**WHAT THE TASK REQUIRES**
Restating the data word for word is all that is required.

**DATA**

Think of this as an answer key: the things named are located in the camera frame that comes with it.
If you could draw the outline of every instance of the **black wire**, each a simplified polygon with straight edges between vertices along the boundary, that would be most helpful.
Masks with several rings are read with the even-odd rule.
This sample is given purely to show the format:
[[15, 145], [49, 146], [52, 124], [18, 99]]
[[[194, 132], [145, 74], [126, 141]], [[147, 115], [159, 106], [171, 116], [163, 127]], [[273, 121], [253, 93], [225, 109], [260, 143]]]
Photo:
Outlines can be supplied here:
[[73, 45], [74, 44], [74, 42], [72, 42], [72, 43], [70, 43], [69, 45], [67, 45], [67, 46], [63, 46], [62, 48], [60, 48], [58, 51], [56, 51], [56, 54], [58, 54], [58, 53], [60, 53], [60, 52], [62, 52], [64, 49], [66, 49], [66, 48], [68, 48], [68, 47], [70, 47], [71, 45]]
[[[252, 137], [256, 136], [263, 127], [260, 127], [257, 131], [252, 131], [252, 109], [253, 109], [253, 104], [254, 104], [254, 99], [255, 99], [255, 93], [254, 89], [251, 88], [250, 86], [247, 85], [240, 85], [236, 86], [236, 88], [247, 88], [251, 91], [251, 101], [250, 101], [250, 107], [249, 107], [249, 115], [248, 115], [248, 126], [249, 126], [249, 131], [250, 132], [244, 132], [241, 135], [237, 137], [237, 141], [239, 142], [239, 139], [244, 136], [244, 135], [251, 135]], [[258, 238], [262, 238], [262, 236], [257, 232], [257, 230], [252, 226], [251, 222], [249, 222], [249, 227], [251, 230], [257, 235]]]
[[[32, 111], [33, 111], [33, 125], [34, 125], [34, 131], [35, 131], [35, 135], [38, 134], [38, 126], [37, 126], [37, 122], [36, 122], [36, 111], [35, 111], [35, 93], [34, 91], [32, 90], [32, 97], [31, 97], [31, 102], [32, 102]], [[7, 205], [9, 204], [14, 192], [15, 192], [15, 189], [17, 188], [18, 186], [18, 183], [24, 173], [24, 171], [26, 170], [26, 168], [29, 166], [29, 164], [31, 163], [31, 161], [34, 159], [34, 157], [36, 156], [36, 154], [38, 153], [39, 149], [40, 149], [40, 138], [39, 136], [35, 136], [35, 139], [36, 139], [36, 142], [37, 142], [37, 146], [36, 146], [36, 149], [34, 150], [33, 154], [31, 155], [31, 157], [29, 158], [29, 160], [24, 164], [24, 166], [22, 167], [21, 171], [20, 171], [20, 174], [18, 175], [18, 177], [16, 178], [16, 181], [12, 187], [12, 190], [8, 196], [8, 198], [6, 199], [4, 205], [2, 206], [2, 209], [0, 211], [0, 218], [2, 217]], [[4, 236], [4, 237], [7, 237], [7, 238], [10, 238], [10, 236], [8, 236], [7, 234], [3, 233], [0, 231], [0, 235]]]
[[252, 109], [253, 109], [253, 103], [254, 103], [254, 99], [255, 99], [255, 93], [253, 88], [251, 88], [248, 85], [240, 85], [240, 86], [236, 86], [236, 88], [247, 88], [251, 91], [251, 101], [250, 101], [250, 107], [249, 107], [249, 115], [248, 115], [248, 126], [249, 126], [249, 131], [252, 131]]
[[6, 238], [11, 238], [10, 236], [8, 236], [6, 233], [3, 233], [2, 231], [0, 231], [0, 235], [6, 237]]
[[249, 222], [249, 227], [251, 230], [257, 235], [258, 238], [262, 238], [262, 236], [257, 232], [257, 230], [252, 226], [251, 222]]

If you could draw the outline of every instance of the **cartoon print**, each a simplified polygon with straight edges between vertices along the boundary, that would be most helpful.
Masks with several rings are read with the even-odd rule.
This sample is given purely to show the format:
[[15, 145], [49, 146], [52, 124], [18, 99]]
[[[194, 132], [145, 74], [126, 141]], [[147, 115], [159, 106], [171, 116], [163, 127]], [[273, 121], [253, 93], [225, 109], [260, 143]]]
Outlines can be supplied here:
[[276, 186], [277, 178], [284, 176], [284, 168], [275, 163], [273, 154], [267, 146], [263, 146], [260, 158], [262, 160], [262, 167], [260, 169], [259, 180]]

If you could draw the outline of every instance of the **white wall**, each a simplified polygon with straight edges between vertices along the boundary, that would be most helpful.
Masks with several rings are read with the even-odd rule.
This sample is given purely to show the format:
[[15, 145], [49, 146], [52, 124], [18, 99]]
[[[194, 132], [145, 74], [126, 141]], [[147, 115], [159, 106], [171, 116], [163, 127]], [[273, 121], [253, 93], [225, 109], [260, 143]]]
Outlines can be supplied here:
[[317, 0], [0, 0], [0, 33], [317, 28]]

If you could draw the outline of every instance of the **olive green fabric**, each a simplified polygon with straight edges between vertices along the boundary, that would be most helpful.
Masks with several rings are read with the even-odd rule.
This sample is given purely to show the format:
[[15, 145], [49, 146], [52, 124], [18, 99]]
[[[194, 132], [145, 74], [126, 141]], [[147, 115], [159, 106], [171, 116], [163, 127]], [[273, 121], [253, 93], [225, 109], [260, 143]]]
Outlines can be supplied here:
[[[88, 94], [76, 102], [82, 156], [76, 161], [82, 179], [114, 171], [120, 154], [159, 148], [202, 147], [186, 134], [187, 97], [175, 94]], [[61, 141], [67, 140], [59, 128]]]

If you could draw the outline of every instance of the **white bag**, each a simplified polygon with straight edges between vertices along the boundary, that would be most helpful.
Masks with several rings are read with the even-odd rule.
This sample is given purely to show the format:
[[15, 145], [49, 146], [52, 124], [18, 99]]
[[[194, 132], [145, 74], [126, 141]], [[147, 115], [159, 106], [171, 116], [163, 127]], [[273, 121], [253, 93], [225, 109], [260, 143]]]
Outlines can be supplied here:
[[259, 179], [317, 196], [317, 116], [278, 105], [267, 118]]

**ANSWER TO THIS TASK**
Think of this as an answer key: the things named are located in the camera frame that comes with it.
If you could draw the outline of every instance of the **black wire**, each a simplified polygon with straight edges between vertices along the boundary, that would be most helpful.
Masks with several rings are read with the even-odd rule.
This sample is given purely to show the format:
[[15, 145], [49, 146], [52, 124], [18, 99]]
[[[194, 132], [145, 74], [126, 141]], [[147, 115], [159, 106], [171, 116], [163, 127]], [[273, 121], [253, 93], [225, 109], [260, 143]]]
Photo:
Outlines can be supplied here:
[[73, 45], [74, 44], [74, 42], [72, 42], [72, 43], [70, 43], [69, 45], [67, 45], [67, 46], [63, 46], [62, 48], [60, 48], [58, 51], [56, 51], [56, 54], [58, 54], [58, 53], [60, 53], [60, 52], [62, 52], [64, 49], [66, 49], [66, 48], [68, 48], [68, 47], [70, 47], [71, 45]]
[[[252, 137], [256, 136], [263, 127], [260, 127], [257, 131], [252, 131], [252, 109], [253, 109], [253, 104], [254, 104], [254, 99], [255, 99], [255, 93], [254, 89], [251, 88], [250, 86], [247, 85], [240, 85], [236, 86], [236, 88], [247, 88], [251, 91], [251, 101], [250, 101], [250, 107], [249, 107], [249, 115], [248, 115], [248, 126], [249, 126], [249, 131], [250, 132], [244, 132], [241, 135], [237, 137], [237, 141], [239, 142], [239, 139], [244, 136], [244, 135], [251, 135]], [[258, 238], [262, 238], [262, 236], [257, 232], [257, 230], [252, 226], [251, 222], [249, 222], [249, 227], [251, 230], [257, 235]]]
[[[32, 111], [33, 111], [33, 125], [34, 125], [34, 131], [35, 131], [35, 135], [38, 134], [38, 126], [37, 126], [37, 122], [36, 122], [36, 111], [35, 111], [35, 93], [34, 91], [32, 90], [32, 97], [31, 97], [31, 102], [32, 102]], [[7, 205], [9, 204], [14, 192], [15, 192], [15, 189], [17, 188], [18, 186], [18, 183], [24, 173], [24, 171], [26, 170], [26, 168], [29, 166], [29, 164], [31, 163], [31, 161], [34, 159], [34, 157], [36, 156], [36, 154], [38, 153], [39, 149], [40, 149], [40, 138], [39, 136], [35, 136], [35, 139], [36, 139], [36, 142], [37, 142], [37, 146], [36, 146], [36, 149], [34, 150], [33, 154], [31, 155], [31, 157], [29, 158], [29, 160], [24, 164], [24, 166], [22, 167], [21, 171], [20, 171], [20, 174], [18, 175], [18, 177], [16, 178], [16, 181], [12, 187], [12, 190], [8, 196], [8, 198], [6, 199], [4, 205], [2, 206], [2, 209], [0, 211], [0, 218], [2, 217]], [[4, 236], [4, 237], [7, 237], [7, 238], [10, 238], [10, 236], [8, 236], [7, 234], [3, 233], [0, 231], [0, 235]]]
[[252, 109], [253, 109], [253, 103], [254, 103], [254, 99], [255, 99], [255, 93], [253, 88], [251, 88], [248, 85], [240, 85], [240, 86], [236, 86], [236, 88], [247, 88], [251, 91], [251, 101], [250, 101], [250, 107], [249, 107], [249, 115], [248, 115], [248, 126], [249, 126], [249, 131], [252, 131]]
[[6, 238], [11, 238], [10, 236], [8, 236], [6, 233], [3, 233], [2, 231], [0, 231], [0, 235], [6, 237]]
[[249, 222], [249, 227], [251, 230], [257, 235], [258, 238], [262, 238], [262, 236], [257, 232], [257, 230], [252, 226], [251, 222]]

If you could draw the outline of every instance of the **cartoon print**, each a simplified polygon with straight edges between vertices along the boundary, that would be most helpful.
Masks with several rings are read with the even-odd rule.
This sample is given purely to show the format:
[[15, 145], [49, 146], [52, 124], [18, 99]]
[[[194, 132], [145, 74], [126, 141]], [[147, 115], [159, 106], [171, 116], [163, 127]], [[273, 121], [253, 93], [225, 109], [260, 143]]]
Outlines can be supplied here:
[[276, 186], [277, 178], [284, 176], [284, 168], [275, 163], [273, 154], [267, 146], [263, 146], [260, 158], [262, 160], [262, 167], [260, 169], [259, 180]]

If you could draw the outline of every instance of the **white wall**, each a simplified polygon with straight edges between vertices along the boundary, that would be most helpful.
Masks with several rings are read with the even-odd rule.
This sample is given purely to show the format:
[[15, 145], [49, 146], [52, 124], [18, 99]]
[[[194, 132], [145, 74], [126, 141]], [[147, 115], [159, 106], [171, 116], [163, 127]], [[273, 121], [253, 93], [225, 109], [260, 143]]]
Outlines can be supplied here:
[[317, 0], [0, 0], [0, 33], [317, 28]]

If you could draw the outline of every instance of the **olive green fabric**, each a simplified polygon with straight edges between vertices along the boundary, that would be most helpful.
Masks with several rings are read with the even-odd rule.
This sample is given purely to show the format:
[[15, 145], [49, 146], [52, 124], [18, 99]]
[[[194, 132], [145, 74], [126, 141]], [[147, 115], [159, 106], [171, 116], [163, 127]], [[273, 121], [253, 93], [225, 109], [260, 143]]]
Outlines can be supplied here:
[[[88, 94], [76, 102], [82, 156], [76, 161], [82, 179], [114, 171], [120, 154], [159, 148], [202, 147], [186, 134], [187, 97], [175, 94]], [[61, 141], [67, 140], [59, 128]]]

If you could draw the outline of every instance of the **white bag**, each a simplified polygon with straight edges between vertices along the boundary, that would be most helpful.
Masks with several rings are read with the even-odd rule.
This sample is given purely to show the format:
[[15, 145], [49, 146], [52, 124], [18, 99]]
[[[194, 132], [145, 74], [126, 141]], [[147, 115], [159, 106], [171, 116], [163, 127]], [[273, 121], [253, 93], [225, 109], [260, 143]]]
Outlines can be supplied here:
[[259, 179], [317, 196], [317, 116], [278, 105], [267, 118]]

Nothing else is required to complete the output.